*THE PROBLEM*. Would you reproduce, without any alteration, the lines from the opening line of the entries through the line that has "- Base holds" in it?
START RECORDS SUPPLIED
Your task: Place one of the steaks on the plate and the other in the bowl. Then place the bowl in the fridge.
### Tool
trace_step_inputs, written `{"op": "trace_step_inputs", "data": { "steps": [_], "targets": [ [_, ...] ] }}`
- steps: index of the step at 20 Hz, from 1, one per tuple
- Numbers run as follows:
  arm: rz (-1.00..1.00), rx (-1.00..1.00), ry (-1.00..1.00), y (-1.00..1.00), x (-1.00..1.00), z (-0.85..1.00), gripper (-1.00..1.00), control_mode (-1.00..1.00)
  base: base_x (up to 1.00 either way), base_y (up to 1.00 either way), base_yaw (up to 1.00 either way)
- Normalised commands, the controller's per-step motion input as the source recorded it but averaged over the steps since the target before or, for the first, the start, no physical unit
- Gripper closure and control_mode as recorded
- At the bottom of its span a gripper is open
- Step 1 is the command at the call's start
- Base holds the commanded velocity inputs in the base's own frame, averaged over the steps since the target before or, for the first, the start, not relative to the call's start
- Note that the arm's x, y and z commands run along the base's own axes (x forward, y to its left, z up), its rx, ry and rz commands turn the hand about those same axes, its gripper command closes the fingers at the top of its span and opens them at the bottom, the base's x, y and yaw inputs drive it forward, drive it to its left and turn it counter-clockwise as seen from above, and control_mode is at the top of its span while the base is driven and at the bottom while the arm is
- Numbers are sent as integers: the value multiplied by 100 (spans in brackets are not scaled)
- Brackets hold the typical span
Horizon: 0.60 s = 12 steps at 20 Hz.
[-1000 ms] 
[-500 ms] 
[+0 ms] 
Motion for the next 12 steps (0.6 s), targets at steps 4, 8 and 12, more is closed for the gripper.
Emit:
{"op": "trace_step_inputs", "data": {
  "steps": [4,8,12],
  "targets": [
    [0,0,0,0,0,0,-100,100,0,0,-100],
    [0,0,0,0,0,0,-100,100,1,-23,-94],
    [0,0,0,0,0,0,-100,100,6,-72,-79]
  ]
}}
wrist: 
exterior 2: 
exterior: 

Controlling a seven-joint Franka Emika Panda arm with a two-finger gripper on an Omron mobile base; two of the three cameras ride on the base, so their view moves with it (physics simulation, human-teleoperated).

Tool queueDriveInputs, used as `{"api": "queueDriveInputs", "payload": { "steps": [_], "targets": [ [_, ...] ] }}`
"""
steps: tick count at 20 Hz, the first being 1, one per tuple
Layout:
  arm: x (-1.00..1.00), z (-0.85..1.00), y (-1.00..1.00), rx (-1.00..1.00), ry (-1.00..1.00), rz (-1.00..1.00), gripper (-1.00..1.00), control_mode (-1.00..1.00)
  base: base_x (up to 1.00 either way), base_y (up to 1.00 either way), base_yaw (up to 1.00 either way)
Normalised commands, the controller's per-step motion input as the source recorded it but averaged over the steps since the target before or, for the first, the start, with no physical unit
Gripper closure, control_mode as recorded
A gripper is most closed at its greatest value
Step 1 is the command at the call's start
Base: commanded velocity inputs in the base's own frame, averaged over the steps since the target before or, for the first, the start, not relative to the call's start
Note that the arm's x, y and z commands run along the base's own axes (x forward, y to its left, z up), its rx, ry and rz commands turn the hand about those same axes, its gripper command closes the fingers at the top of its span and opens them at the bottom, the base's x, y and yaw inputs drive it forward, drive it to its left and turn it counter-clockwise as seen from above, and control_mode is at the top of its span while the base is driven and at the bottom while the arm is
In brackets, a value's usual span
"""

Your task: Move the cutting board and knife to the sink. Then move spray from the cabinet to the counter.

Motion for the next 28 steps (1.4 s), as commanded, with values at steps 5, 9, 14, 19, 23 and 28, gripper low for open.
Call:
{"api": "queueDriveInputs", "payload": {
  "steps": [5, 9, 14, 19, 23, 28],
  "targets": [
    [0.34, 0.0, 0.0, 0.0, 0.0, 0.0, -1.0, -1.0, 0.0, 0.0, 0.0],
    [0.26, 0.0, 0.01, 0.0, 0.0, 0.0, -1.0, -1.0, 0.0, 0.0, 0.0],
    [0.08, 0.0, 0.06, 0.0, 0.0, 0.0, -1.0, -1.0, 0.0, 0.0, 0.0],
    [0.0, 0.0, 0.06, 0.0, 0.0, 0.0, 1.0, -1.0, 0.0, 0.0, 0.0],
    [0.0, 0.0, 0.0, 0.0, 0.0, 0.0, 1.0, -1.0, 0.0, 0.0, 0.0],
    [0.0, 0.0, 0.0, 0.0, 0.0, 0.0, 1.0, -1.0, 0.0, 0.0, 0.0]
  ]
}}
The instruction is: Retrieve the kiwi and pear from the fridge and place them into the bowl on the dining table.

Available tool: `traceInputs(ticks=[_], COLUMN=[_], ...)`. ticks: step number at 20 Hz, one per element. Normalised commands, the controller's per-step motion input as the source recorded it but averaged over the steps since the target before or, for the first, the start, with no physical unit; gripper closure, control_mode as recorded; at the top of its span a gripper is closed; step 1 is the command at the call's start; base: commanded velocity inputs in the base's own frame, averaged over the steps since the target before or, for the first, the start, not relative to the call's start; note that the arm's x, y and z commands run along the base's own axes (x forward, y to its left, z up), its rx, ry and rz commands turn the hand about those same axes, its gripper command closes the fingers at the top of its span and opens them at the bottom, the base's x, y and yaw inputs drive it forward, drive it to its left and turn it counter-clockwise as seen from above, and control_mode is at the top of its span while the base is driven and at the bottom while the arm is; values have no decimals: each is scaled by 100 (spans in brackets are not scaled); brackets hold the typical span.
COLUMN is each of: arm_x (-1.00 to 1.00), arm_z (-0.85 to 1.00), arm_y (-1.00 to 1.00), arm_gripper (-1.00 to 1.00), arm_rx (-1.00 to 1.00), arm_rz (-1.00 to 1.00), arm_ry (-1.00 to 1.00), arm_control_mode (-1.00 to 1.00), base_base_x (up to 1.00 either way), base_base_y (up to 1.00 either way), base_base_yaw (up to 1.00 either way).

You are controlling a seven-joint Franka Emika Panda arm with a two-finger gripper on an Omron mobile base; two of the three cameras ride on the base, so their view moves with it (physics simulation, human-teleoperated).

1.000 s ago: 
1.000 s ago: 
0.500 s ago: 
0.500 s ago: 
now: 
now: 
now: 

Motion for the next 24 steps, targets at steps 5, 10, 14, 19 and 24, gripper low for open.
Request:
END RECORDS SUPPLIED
*REPLY TO THE TASK*.
Your task: Place one of the steaks on the plate and the other in the bowl. Then place the bowl in the fridge.
### Tool
trace_step_inputs, written `{"op": "trace_step_inputs", "data": { "steps": [_], "targets": [ [_, ...] ] }}`
- steps: index of the step at 20 Hz, from 1, one per tuple
- Numbers run as follows:
  arm: rz (-1.00..1.00), rx (-1.00..1.00), ry (-1.00..1.00), y (-1.00..1.00), x (-1.00..1.00), z (-0.85..1.00), gripper (-1.00..1.00), control_mode (-1.00..1.00)
  base: base_x (up to 1.00 either way), base_y (up to 1.00 either way), base_yaw (up to 1.00 either way)
- Normalised commands, the controller's per-step motion input as the source recorded it but averaged over the steps since the target before or, for the first, the start, no physical unit
- Gripper closure and control_mode as recorded
- At the bottom of its span a gripper is open
- Step 1 is the command at the call's start
- Base holds the commanded velocity inputs in the base's own frame, averaged over the steps since the target before or, for the first, the start, not relative to the call's start

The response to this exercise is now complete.